1. AA, notificado do Acórdão proferido nos presentes pela formação prevista no n.º 6 do art. 285.º do Código de Procedimento e de Processo Tributário (CPPT) – que indeferiu a reclamação do acórdão proferido pela mesma formação que, em sede de apreciação preliminar, não admitiu o recurso excepcional de revista por ele interposto do acórdão proferido pelo Tribunal Central Administrativo, que negou provimento ao recurso por ele interposto e manteve a decisão por que o Tribunal Administrativo e Fiscal de Braga indeferiu liminarmente a impugnação judicial com fundamento na ilegitimidade do impugnante, ora Recorrente –, fez dar entrada a um requerimento em que diz que «notificado do indeferimento da reclamação por si formulada e, porque entende que a mesma enferma de nulidade», «vem […] suscitar a mesma», pedindo que «seja julgada a nulidade agora arguida».
2. Cumpre apreciar e decidir, em conferência, como o impõe o n.º 2 do art. 666.º do Código de Processo Civil (CPC).
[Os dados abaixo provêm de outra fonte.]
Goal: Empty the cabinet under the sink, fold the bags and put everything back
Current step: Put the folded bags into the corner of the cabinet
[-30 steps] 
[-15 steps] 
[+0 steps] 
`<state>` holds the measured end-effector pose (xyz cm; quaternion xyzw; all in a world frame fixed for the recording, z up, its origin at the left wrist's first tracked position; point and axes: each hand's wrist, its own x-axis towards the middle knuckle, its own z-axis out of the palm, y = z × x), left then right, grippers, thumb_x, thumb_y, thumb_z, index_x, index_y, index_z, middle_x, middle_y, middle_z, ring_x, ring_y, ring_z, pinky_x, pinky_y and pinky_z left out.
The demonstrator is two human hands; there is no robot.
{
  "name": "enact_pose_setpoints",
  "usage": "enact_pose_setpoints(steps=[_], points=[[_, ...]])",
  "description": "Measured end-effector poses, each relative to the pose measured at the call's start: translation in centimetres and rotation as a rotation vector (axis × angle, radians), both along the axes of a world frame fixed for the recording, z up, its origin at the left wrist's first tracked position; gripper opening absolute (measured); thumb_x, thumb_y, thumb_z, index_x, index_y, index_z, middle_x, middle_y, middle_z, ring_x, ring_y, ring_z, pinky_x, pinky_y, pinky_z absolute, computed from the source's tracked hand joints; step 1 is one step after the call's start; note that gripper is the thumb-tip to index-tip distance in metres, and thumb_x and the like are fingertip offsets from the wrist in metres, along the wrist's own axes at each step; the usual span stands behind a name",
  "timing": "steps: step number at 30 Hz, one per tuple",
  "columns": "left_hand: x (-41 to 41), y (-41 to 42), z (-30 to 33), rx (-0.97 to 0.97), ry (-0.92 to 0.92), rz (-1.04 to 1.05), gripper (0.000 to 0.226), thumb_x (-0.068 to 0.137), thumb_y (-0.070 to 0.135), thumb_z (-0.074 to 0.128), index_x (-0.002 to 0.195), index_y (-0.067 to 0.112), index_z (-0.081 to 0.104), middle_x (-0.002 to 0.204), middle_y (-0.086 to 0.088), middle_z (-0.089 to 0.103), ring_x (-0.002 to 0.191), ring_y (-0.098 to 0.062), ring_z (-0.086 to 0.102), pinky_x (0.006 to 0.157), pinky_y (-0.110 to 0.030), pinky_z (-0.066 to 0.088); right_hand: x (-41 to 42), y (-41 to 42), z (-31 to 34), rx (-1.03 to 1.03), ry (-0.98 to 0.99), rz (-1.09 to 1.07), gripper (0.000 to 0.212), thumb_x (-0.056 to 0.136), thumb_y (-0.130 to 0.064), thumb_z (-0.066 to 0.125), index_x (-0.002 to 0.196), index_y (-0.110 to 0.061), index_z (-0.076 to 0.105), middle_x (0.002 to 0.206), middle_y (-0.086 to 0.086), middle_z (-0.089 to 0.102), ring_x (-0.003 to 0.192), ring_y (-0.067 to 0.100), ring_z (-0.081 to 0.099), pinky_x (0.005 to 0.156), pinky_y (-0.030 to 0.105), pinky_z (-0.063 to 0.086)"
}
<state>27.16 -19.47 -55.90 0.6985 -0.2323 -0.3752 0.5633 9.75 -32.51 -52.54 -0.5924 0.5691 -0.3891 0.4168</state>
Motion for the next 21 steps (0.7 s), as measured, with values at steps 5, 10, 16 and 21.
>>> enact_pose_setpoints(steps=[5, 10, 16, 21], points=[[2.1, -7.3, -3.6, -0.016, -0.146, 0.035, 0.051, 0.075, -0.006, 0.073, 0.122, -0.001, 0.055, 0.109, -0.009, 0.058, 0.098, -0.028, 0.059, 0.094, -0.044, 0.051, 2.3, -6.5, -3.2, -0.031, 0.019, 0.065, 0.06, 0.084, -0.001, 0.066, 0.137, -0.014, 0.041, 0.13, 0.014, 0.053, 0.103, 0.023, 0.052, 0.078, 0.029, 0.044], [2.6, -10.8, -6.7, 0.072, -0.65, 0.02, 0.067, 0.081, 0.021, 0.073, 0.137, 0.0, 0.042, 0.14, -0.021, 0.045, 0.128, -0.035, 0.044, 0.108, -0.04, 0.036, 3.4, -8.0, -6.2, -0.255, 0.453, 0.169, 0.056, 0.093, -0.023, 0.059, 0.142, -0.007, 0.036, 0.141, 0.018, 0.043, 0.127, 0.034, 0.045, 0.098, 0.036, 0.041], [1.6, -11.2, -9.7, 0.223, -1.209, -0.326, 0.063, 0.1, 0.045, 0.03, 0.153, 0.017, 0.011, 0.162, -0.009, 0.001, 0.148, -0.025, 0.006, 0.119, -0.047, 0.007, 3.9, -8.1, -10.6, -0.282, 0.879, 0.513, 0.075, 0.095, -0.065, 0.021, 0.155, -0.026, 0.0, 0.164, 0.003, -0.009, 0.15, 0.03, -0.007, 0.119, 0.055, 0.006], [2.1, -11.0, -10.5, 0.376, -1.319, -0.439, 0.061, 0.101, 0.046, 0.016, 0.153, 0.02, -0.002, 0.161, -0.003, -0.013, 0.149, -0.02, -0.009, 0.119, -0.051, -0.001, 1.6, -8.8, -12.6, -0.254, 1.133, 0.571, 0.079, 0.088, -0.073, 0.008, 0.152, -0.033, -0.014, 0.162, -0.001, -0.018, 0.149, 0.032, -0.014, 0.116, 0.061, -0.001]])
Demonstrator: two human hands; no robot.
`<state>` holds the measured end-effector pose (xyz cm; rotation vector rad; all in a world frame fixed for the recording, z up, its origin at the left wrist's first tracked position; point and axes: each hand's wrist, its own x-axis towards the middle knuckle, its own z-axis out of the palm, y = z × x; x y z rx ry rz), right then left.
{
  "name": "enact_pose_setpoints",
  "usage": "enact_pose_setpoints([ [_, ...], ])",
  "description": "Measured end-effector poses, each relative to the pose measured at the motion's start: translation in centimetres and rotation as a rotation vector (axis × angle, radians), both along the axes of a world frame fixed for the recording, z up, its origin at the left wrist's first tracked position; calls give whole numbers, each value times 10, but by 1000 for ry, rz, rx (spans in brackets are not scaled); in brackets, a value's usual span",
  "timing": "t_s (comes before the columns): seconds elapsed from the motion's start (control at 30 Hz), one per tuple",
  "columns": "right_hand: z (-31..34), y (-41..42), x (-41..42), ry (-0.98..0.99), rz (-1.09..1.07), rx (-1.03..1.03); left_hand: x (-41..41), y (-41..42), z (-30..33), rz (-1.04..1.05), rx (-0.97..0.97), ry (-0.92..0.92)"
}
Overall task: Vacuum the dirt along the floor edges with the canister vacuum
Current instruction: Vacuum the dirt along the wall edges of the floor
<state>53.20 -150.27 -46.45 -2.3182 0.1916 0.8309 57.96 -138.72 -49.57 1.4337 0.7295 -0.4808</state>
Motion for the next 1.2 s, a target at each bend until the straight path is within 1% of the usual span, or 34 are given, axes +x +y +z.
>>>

3. O acórdão proferido em 4 de Dezembro de 2024, porque constitui uma decisão definitiva, é insusceptível de qualquer reclamação, seja para arguição de nulidade ou seja para pedir a reforma.
Vejamos:
O poder jurisdicional do tribunal esgota-se logo que proferida a sentença (ou, no caso dos tribunais colectivos, o acórdão), sem prejuízo da possibilidade de o tribunal rectificar erros materiais e de, em regra, as decisões judiciais poderem ser corrigidas pelo próprio tribunal, quer suprindo nulidades arguidas, quer deferindo pedido de reforma (cf. art. 613.º, n.ºs 1 e 2, do CPC). No entanto, a decisão judicial que, conhecendo da nulidade arguida e/ou do pedido de reforma de anterior decisão judicial, indefira essa pretensão é definitiva, como resulta expressamente do n.º 6 do art. 617.º do CPC. Bem se compreende a solução legislativa, que visa obviar à “sucessão interminável” de arguições de nulidades e/ou de pedidos de reforma, num expediente que, a admitir-se, impediria o trânsito em julgado da decisão judicial.
É o que sucede relativamente ao acórdão proferido em 4 de Dezembro de 2024, que indeferiu a reclamação apresentada pelo Recorrente do acórdão proferido em 23 de Outubro de 2024: é uma decisão definitiva. Por isso, a presente arguição de nulidade é legalmente inadmissível.
Caso o Recorrente insista na apresentação de pretensões manifestamente infundadas, teremos de ponderar, não só uma eventual condenação em multa por litigância de má-fé, nos termos do art. 542.º, n.º 1, do CPC, como a adopção dos mecanismos processuais previstos nos arts. 531.º e 670.º do CPC.
4. Em conclusão: o acórdão que indeferiu reclamação, arguição de nulidade ou pedido de reforma de anterior acórdão que não admitiu revista excepcional é definitivo, ou seja, não é susceptível de reclamação, arguição de nulidade ou pedido de reforma (art. 617.º, n.ºs 1 e 6, do CPC, aplicável ex vi do art. 281.º do CPPT).
Em sentido idêntico, os Acórdãos hoje mesmo proferidos nos processos 1001/23.6BEBRG e 1003/23.2BEBRG, que vimos seguindo ipsis verbis.
5. Em face do exposto, os juízes da Secção do Contencioso Tributário deste Supremo Tribunal Administrativo acordam, em conferência da formação prevista no n.º 6 do art. 285.º do CPPT, em REJEITAR O PEDIDO, DELE NÃO CONHECENDO.
Custas do incidente anómalo pelo Recorrente, fixando-se a taxa de justiça em 3 UC, sem prejuízo do decidido quanto ao apoio judiciário.
Lisboa, 5 de fevereiro de 2025. - Isabel Marques da Silva (relatora) - Francisco Rothes - Joaquim Condesso.